All lines in the material below that contain "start" should be located and copied.

══════════════════════════════

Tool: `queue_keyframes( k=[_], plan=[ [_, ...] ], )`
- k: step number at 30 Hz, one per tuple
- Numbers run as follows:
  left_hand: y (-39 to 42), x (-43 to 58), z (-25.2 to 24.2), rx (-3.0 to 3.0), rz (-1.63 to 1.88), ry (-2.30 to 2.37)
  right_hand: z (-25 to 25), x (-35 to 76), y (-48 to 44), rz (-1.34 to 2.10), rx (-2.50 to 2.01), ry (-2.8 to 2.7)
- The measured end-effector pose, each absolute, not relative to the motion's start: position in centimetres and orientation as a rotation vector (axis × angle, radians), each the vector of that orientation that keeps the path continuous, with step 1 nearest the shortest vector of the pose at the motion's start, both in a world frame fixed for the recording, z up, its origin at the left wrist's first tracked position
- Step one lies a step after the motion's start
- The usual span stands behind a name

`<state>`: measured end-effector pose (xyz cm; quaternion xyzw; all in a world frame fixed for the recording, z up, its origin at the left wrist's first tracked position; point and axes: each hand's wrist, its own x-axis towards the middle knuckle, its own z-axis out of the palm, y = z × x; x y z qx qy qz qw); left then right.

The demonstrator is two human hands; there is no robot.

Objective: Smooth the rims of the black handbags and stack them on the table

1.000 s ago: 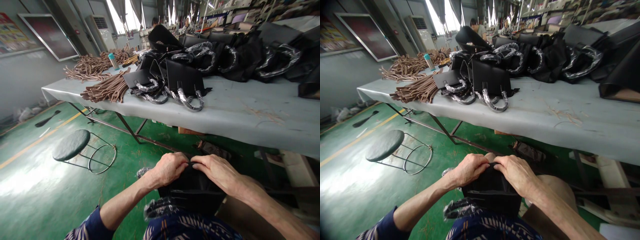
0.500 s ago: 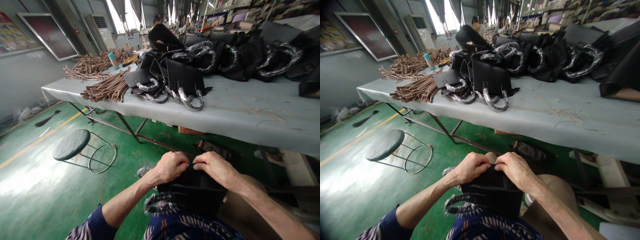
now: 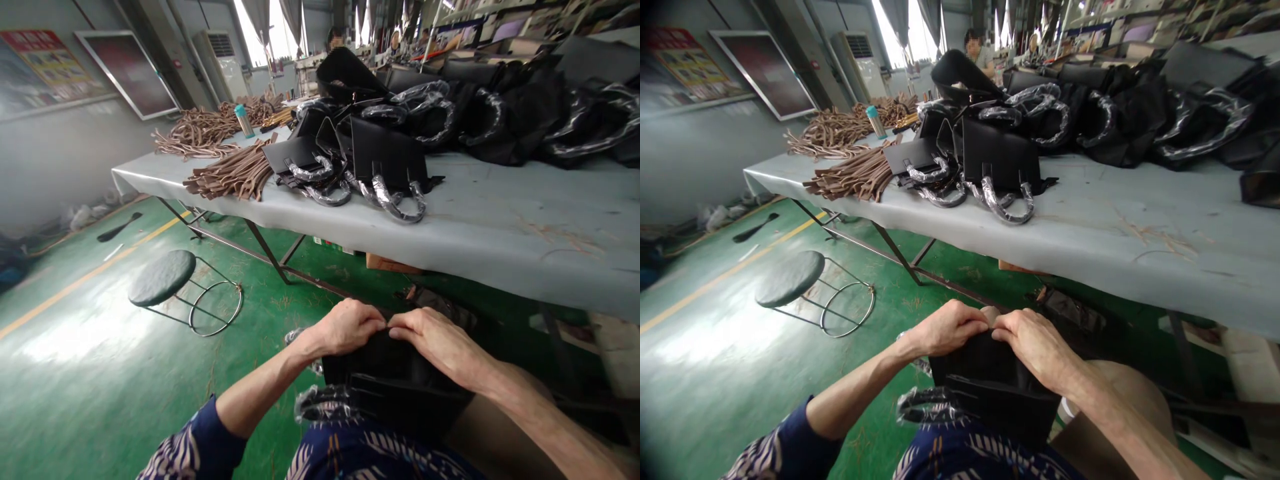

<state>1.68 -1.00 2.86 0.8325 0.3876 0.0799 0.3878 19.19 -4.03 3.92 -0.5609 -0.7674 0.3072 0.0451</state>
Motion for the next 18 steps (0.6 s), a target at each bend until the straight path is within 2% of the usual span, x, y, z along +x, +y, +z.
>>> queue_keyframes(
  k=[8, 18],
  plan=[
    [-0.7, -3.8, 3.4, 1.83, 0.32, 1.037, 3.4, 19.9, -4.2, 0.915, -1.754, -2.323],
    [-2.3, -3.6, 2.6, 1.756, 0.407, 1.089, 3.3, 19.4, -4.7, 0.89, -1.825, -2.343]
  ],
)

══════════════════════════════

__Finished task__:
- The measured end-effector pose, each absolute, not relative to the motion's start: position in centimetres and orientation as a rotation vector (axis × angle, radians), each the vector of that orientation that keeps the path continuous, with step 1 nearest the shortest vector of the pose at the motion's start, both in a world frame fixed for the recording, z up, its origin at the left wrist's first tracked position
- Step one lies a step after the motion's start

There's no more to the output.